If the same operator had two MIDs (retail and e-commerce billed separately), the savings would double. Some processors charge the annual fee per MID even when one SAQ covers both.

The math gets sharper at higher volume. At $500,000 monthly, a merchant paying $480 per year in PCI and non-compliance fees is spending 0.8 basis points on a line item that should be 0.3 basis points or zero. On a five-year horizon, that is $2,400 left on the table by not picking up the phone.

Operator playbook

Five actions to take this week. Each one is a phone call, a portal login, or a statement audit.

  1. Pull the last 12 statements and search for these line items: "PCI," "data security," "compliance," "DSS," "program fee," "non-compliance." Sum the annual total. This is your baseline.
  2. Log into the PCI portal your processor provided. The link is in your welcome email or on the processor's merchant dashboard. Common vendors: SecurityMetrics, Trustwave, ControlScan, Sysnet.
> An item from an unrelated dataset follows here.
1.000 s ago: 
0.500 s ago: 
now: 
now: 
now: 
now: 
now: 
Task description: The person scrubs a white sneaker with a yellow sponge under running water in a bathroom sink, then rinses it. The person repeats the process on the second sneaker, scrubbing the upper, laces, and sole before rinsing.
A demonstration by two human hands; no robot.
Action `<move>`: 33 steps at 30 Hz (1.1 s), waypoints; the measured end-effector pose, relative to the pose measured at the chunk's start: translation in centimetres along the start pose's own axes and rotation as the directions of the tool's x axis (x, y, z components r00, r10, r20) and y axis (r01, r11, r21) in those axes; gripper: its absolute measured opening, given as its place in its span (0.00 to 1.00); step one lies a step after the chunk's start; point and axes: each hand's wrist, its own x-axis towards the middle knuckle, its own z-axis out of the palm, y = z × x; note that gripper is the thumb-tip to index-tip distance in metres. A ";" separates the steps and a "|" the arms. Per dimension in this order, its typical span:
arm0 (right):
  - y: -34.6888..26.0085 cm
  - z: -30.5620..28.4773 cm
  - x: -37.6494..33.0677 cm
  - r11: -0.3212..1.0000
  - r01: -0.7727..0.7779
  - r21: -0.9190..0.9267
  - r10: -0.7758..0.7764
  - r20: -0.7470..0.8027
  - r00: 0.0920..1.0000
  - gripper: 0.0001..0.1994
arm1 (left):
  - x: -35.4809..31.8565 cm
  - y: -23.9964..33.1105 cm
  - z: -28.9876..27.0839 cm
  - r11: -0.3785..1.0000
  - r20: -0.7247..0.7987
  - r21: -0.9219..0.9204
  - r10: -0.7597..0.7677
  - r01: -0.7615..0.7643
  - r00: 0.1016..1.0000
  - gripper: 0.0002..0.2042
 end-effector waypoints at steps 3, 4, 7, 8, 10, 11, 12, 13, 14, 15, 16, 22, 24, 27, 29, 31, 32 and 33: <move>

Complete the SAQ. For most Level 4 merchants, this is SAQ A (e-commerce, no card data touches your servers) or SAQ B (standalone terminal). It takes 30 to 90 minutes.
  3. Ask the processor to reverse non-compliance fees retroactively. Once you complete the SAQ, call and ask for the last 3 to 6 months of non-compliance fees to be credited. Most processors will refund 2 to 3 months without escalation. The script: "I just completed my SAQ. Please reverse the non-compliance fees from the last three months."
  4. For multi-MID setups, ask for PCI fee consolidation. The exact request: "I have one PCI attestation covering all MIDs under my account. Please bill the annual PCI fee on the parent MID only and remove it from the sub-MIDs." Most processors will accommodate this.
  5. Close inactive MIDs in writing. If you have a legacy gateway or backup processor you have not used in 12 months, send a written account closure request. Verbal closures do not stop the annual PCI auto-bill.
  6. Negotiate the PCI fee at renewal. When your contract comes up, treat the PCI fee as a line item like any other. A $99 annual fee is reasonable. A $189 annual fee plus a $9.95 monthly fee is not. The lever: a competing processor quote that itemizes PCI at $0 to $99.
  7. Set a calendar reminder for the SAQ anniversary. The single highest-ROI action in this entire playbook. A 60-second calendar entry prevents 12 months of non-compliance fees.
Operator noteReattestation is annual, not one-and-done. Even merchants who filed last year get switched back to non-compliant status if they miss the anniversary. The processor does not warn you in big letters; the fee just reappears.